On Sunday, this betch attended Ship Faced: A Party At Sea and thankfully lived to tell the tale. Honestly, it’s kind of an accomplishment given that 1) I am not known for my balance and/or motor coordination skills, 2) there was an open bar (more on that later), and 3) it was on a boat. All of these factors could have created a disastrous situation, but if you’re reading this, it means I came out relatively unscathed, aka I did not fall off the boat. TG for small miracles.
Anyway, onto the review. My friends and I honestly had no clue what to expect out of this event. Was this going to be a booze cruise with some light music? A rave on a boat?
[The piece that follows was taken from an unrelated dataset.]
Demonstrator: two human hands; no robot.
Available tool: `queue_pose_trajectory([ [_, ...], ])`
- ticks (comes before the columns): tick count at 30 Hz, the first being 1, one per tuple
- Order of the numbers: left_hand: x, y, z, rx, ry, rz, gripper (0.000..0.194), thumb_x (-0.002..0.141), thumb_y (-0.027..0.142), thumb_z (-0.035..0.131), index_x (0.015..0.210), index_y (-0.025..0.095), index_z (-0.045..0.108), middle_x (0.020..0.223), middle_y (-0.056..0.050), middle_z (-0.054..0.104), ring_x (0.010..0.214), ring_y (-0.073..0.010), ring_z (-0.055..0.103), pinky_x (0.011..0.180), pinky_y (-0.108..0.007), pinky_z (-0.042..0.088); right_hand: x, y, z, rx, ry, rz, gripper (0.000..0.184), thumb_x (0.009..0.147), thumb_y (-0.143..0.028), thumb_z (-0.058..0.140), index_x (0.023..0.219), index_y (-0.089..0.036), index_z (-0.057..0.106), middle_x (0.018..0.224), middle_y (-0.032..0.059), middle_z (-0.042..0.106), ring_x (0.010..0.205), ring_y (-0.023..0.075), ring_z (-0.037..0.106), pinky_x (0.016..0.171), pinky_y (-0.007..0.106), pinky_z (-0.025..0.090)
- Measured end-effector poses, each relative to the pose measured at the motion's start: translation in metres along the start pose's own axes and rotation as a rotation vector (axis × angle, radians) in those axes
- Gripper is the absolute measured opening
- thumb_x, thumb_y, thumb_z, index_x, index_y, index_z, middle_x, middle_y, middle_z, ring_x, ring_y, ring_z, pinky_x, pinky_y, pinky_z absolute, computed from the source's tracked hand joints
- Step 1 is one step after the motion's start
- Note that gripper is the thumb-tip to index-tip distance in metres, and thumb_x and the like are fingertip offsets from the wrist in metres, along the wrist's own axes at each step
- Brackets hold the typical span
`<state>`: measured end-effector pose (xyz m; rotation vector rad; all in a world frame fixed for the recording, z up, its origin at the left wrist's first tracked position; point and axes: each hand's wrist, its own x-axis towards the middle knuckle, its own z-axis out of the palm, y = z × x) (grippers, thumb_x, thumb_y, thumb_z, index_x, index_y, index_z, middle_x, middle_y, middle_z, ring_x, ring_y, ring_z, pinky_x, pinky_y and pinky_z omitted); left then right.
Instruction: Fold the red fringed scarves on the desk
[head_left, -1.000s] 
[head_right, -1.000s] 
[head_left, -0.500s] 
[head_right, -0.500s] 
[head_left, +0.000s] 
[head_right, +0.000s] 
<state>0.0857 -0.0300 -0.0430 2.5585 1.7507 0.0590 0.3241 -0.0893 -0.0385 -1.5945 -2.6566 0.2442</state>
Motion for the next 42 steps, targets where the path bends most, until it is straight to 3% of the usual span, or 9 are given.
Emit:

It was somewhere in between. More like, when you buy tickets to see your favorite DJ play a 30-minute set at a club, only the club was on a boat. Which like, actually makes a lot of sense once you think about it.
In terms of attire, this shit was all over the map. Some girls were dressed like they were going to a rave—fanny packs, flower crowns and all. Some wore dresses and heels like you’d wear to the club. Many dressed in red, white, and blue. There were literally no wrong answers.
The crowd was basically what you’d expect with a handful of random middle-aged couples thrown in. Like literally, it looked like some people’s parents showed up to rage on this boat. No idea who they were, why they were there, or if they were just lost, but I still appreciated their presence. Thankfully no teenagers because it was 21+. If it wasn’t, I def would not have gone. Teens, get off my
This was a total shit show tbh. There were hundreds of people herded into a parking lot section of the pier, security took forever, and nobody really knew WTF was going on. Also, the event advertised for a 6pm departure, but we were still tied to the dock until 7pm at least. Which wasn’t a huge deal, except for the fact that initially the open bar wasn’t set to start until we sailed. Luckily, the event organizers quickly realized there would have been a riot on the boat if they forced people to wait longer than a half hour for their free alcohol.
I hate to be corny AF and use this metaphor, but fuck it. It was pretty smooth sailing for the most part.
The good: Obviously, OPEN BAR. All things considered, the bartenders were quick and we were able to
chug enjoy more than one beverage in the allotted time. Shouts out to the random bouncer who took over bartending duties and crushed it. Don’t know your name, but if you’re reading this, you deserve a raise. The free dinner at the beginning was an added bonus/probably necessary given the amount of alcohol consumed tbh. There were DJ’s spinning on the bottom floor and on the deck of the boat, so even though it was sold out there was still room to move around. Plus, not being stuck in the exact same spot for like, 5 hours was definitely the way to go. I’m not here to write a music review but I’ll say that Thomas Gold and CAZZETTE were lit. Actual footage from the dance floor:
The bad: You probably already guessed it, but the bathroom situation was a nightmare. I don’t know if you’ve ever smelled the unique combination of bathroom smell + hundreds of people’s body odor + the scent of the Hudson River, but I wouldn’t recommend it. Thankfully, I only had to endure it once. Obviously the boat only came equipped with so many bathrooms, but it was still v. unpleasant and it would have helped if the limited bathrooms available were all, ya know, functioning. The other less-than-pleasant aspect was the fact that the open bar ended when we docked—which sounded totally reasonable, until we shadily docked before Thomas Gold had even started his set (I think. I was drunk. Time is hard to gauge, but it felt like for-fucking-ever).
To be fair, it was advertised as a 3-hour open bar, so it’s not like they LIED… whatevs.
The ugly: There were no ugly parts—except I guess the line for the women’s bathroom—I just wanted to complete that sequence.